OUTER: ld hl, 0 ; init sum
ld iy, 0
call READ
jr z, DONE
I’m ready to enter the inner loop now, where I’ll add DE:BC
to the current sum in HL:IY
, load the next input number, and test whether that’s zero: if it is, I repeat the inner loop.
Because SUM32
is so trivial I’m not even going to call it - I will inline the two instructions right here.
INNER: add iy, bc
adc hl, de
call READ
jr nz, INNER
Having completed a sum I need to compare it to the maximum and update as needed. I can DE:BC
directly from fixed memory, being careful with byte order, then use my CMP32
routine.
ld bc, (MAX)
ld de, (MAX+2)
call CMP32
The carry flag is set if DE:BC
is greater than HL:IY
-if so I can head straight back into the outer loop.
jr c, OUTER
ld (MAX), iy
ld (MAX+2), hl
jr OUTER
There’s nothing left to do now but print out the maximum, using the as-yet undescribed PRINT32
routine, then HALT
.
DONE: ld iy, (MAX)
ld hl, (MAX+2)
call PRINT32
ld a, '\n'
out (1), a
HALT
Printing a decimal number is a bit tricky on the Z80. The range of an unsigned 32-bit number is 0 to 4,294,967,295, so one common approach is to subtract 1,000,000,000 from the number to print until borrow is set and print that as the billions digit, then subtract 100,000,000 until borrow is set, and so on down to subtracting 1. A nice little extra feature is to also keep track of whether there’s been a non-zero digit yet and skip the print until either the first non-zero digit or the last digit.
For the in-browser emulator, writing a value to I/O port 1 will print it to a console HTML element.
I am also out of registers to store the flag indicating whether I’ve seen a non-zero digit or not. This is a good time to introduce a stack frame. When the Z80 CPU sees a CALL
instruction it stores PC
onto the stack and jumps to the target address. When the subroutine is done, it executes a RET
and the PC
is popped off the stack. Around that return address useful things can be stored. Before the CALL
a bit of code might PUSH
arguments that don’t fit into registers, and after the call the subroutine may need to allocate a bit of space on the stack for local variables. The structure of data around the return address is called a stack frame.
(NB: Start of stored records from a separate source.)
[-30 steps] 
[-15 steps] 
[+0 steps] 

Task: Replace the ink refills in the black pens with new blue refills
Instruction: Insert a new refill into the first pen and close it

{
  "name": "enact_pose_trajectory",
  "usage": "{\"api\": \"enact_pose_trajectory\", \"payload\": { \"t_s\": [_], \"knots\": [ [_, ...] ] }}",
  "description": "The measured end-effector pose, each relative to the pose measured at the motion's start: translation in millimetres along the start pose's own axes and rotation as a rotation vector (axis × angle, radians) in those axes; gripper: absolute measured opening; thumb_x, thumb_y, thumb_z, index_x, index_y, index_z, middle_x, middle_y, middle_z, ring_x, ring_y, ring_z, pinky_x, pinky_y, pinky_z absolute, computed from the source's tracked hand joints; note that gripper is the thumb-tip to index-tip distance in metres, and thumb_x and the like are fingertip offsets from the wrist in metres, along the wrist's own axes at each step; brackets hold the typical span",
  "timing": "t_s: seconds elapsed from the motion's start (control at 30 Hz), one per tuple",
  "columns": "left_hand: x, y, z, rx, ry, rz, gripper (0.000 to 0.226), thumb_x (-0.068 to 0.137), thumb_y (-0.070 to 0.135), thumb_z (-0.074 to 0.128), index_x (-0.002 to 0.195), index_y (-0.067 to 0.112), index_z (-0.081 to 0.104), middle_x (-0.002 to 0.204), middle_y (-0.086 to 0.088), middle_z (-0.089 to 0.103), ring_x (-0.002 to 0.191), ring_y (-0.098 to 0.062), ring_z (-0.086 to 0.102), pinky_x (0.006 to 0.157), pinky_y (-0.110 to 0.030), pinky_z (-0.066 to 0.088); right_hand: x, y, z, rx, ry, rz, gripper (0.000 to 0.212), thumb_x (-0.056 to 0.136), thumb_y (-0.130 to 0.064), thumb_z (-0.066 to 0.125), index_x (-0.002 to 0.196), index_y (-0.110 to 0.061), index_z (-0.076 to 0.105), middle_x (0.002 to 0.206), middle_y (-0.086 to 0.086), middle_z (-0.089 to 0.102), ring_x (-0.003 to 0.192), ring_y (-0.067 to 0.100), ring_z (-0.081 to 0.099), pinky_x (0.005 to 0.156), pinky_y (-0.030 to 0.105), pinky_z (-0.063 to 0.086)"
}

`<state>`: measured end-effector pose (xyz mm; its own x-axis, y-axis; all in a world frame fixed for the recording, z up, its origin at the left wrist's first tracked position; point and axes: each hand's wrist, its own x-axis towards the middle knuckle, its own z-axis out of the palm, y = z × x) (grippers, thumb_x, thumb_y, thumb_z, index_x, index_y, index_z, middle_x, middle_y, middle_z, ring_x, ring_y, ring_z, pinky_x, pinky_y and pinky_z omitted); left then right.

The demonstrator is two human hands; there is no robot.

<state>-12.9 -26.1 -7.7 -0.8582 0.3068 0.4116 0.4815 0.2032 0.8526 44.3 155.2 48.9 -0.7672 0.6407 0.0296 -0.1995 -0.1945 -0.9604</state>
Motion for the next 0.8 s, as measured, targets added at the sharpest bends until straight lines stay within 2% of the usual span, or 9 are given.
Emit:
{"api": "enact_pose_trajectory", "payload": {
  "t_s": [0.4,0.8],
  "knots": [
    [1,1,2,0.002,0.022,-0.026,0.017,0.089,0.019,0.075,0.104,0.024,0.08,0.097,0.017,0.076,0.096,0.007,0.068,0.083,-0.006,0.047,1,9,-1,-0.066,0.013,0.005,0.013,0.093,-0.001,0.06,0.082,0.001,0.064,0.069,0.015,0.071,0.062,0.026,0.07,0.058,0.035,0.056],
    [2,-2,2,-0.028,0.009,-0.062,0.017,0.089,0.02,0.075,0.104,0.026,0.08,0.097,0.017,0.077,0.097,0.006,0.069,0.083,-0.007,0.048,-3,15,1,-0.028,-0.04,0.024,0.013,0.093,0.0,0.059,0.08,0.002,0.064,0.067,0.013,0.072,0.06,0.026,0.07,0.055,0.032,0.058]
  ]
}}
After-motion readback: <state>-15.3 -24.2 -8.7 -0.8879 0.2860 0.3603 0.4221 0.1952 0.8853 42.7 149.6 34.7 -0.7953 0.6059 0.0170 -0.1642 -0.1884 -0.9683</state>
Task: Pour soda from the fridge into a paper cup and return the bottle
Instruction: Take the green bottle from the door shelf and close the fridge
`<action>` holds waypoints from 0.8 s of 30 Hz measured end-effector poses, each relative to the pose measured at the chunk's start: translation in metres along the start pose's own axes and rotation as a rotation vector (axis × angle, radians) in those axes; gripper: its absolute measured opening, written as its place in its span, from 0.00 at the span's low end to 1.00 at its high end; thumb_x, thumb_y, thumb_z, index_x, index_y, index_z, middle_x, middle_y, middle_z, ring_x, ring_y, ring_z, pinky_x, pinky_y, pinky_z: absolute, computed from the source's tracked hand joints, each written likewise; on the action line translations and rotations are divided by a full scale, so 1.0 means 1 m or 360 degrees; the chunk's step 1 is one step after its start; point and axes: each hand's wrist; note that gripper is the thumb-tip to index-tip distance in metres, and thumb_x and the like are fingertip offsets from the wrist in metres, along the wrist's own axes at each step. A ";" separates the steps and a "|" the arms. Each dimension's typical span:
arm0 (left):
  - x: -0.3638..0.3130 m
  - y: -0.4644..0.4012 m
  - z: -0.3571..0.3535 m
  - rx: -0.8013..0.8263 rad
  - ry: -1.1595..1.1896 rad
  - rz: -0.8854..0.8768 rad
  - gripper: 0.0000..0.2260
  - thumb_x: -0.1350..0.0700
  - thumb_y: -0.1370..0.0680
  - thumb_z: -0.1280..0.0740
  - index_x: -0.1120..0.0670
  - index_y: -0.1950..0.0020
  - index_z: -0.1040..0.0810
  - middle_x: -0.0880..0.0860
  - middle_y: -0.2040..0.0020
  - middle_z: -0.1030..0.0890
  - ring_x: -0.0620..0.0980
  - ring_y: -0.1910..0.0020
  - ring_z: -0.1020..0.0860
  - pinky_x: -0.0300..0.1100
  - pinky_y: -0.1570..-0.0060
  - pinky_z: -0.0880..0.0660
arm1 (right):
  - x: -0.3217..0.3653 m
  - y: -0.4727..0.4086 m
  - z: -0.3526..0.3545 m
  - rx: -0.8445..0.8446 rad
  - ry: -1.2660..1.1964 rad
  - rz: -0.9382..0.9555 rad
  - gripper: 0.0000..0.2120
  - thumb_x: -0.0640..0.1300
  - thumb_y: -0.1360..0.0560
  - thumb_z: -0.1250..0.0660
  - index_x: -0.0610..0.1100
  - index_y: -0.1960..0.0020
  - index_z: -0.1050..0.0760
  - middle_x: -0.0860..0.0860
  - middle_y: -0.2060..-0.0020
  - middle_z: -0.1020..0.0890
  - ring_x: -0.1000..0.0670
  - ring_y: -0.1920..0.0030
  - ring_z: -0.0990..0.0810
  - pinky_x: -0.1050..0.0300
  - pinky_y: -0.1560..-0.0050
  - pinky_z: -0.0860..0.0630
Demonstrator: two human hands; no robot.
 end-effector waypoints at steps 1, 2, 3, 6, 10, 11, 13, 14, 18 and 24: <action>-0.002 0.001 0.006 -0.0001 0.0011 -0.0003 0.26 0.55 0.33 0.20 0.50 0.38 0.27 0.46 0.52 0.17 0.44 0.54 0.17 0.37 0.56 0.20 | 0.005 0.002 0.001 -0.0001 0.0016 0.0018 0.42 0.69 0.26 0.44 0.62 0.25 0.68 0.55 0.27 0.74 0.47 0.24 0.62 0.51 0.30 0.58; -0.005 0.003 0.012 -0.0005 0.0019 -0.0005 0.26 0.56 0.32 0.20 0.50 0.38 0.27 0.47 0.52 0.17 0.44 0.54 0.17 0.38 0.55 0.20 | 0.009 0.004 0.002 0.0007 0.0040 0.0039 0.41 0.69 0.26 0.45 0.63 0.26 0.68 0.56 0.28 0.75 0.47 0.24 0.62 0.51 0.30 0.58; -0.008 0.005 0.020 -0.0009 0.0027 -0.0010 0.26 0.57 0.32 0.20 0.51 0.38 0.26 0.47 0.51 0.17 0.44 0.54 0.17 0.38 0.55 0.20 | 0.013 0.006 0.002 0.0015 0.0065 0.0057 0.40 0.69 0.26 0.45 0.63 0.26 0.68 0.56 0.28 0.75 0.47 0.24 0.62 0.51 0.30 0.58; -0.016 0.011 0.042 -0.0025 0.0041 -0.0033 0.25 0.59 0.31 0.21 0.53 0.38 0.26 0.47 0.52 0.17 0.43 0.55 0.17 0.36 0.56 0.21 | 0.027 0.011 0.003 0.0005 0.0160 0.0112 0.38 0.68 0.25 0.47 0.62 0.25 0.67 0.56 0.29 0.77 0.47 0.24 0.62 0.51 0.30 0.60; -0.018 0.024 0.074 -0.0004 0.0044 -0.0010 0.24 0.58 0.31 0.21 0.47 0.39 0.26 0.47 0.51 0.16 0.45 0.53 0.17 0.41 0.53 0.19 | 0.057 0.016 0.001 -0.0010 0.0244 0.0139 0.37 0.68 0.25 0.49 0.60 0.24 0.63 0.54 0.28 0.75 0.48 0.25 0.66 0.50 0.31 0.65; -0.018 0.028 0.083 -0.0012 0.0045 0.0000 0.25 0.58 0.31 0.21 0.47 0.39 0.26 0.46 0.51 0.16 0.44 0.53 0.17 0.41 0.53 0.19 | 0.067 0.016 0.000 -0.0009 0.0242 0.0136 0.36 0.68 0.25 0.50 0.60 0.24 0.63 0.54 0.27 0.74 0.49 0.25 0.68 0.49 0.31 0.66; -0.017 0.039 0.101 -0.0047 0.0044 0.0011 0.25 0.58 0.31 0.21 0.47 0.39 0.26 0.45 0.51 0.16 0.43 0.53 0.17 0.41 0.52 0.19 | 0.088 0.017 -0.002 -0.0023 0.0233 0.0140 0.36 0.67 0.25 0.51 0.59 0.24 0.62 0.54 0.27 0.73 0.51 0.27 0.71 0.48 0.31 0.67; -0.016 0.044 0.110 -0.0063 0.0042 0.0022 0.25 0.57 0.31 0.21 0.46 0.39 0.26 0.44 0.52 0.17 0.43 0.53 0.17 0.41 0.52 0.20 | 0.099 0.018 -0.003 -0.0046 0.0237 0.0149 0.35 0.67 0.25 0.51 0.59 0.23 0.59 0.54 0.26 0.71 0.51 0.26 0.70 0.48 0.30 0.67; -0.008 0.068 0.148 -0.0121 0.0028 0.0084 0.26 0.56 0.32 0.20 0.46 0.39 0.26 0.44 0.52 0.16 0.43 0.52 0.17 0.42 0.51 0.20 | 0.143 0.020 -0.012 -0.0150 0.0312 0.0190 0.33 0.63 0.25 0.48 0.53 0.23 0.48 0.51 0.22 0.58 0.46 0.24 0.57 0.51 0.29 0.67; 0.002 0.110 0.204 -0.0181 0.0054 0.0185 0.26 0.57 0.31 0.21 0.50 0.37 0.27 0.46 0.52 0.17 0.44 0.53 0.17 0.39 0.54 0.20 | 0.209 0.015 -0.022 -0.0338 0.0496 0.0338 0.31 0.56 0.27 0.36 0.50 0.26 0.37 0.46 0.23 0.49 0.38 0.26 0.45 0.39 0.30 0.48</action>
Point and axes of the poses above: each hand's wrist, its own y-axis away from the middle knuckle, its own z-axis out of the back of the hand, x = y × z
To set up a stack frame the first thing that happens on entry to a subroutine is to save IX
and then set it to SP
. There is no instruction to do this directly so IX
is set to zero then SP
is added to it. After that space for local variables is reserved by subtracting the required amount from SP
. Once again there is no handy instruction to add or subtract values to SP
. Open option is to load the fixed offset into HL
, add SP
to it, and transfer the result back to SP
- but this clobbers HL
. Another option is to push a register, which decrements SP
twice but this does unnecessary memory writes. It’s also possible to just DEC SP
repeatedly but this is 6 cycles per decrement and doesn’t scale well to multiple local variables.
CPU support is essential to working with stack frames effectively. The Z80 has indexed addressing with the IX
and IY
registers, allowing a local variable to be accessed as, eg, LD A, (IX-1)
, but it doesn’t have good support for setting up or tearing down a stack frame. The 8086 allowed directly moving the stack pointer to the base pointer register, as well as adding constant values to the stack pointer. The 80186 added ENTER
and LEAVE
instructions that do all the work for you - however, ENTER
wound up overspecified and difficult to implement in processors, and as a result neither instruction is typically used by compilers. On the other end of the scale the 6502 lacks the required indexed addressing mode, and usually a different solution will be required.
For PRINT32
only a single byte of storage is needed, so DEC SP
will work nicely.
; IN HL:IY A 32-bit number to print
; OUT A clobbered
PRINT32:
push ix
ld ix, 0
add ix, sp
dec sp
push bc
push de
push hl
push iy
The flag for whether a non-zero character has been printed will be stored at (IX-1)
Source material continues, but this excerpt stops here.